WHAT THE EXERCISE ASKS: Write out, word for word, the part of the listing below that opens with the line containing "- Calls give" and closes with the line containing "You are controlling", keeping both of those lines and adding no others.

DATA:
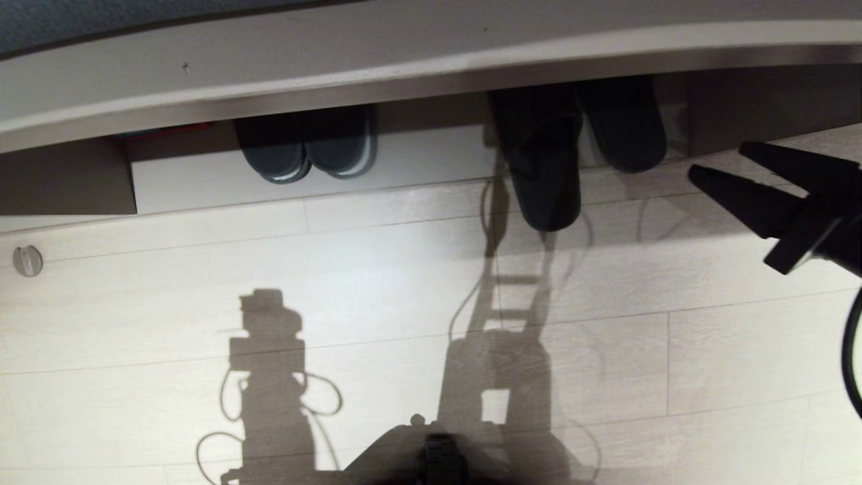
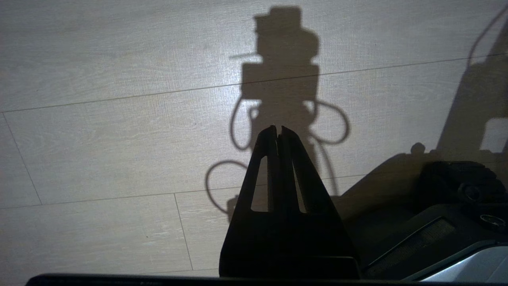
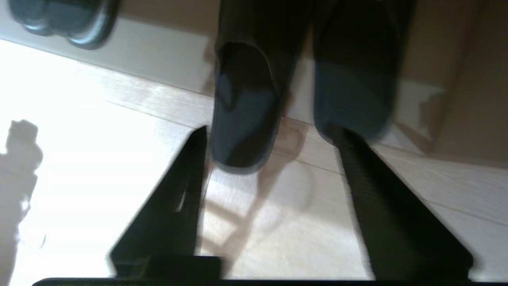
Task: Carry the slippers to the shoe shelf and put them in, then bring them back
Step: Pick up the slippers in the shoe cabinet
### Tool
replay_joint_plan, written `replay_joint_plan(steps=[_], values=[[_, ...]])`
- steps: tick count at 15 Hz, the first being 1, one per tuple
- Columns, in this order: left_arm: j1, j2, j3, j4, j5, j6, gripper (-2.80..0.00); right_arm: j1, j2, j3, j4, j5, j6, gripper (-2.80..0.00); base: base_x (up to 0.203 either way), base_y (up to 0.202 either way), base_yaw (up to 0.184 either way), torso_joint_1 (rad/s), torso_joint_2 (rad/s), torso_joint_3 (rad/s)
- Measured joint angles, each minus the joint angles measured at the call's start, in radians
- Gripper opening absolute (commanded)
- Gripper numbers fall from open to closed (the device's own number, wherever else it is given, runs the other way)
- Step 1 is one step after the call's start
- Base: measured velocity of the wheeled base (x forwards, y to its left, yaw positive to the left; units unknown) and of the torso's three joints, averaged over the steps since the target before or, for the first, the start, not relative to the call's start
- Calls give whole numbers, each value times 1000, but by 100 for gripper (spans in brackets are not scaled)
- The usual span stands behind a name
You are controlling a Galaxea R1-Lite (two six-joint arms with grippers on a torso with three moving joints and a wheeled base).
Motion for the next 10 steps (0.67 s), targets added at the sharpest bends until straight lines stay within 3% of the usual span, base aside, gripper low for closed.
replay_joint_plan(steps=[5,10], values=[[-1,0,0,0,0,0,-280,-20,-319,36,253,1,5,-280,0,0,0,0,0,0],[0,0,0,0,0,0,-280,-86,-558,97,420,2,53,-280,0,0,0,0,0,0]])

REPLY:
- Calls give whole numbers, each value times 1000, but by 100 for gripper (spans in brackets are not scaled)
- The usual span stands behind a name
You are controlling a Galaxea R1-Lite (two six-joint arms with grippers on a torso with three moving joints and a wheeled base).

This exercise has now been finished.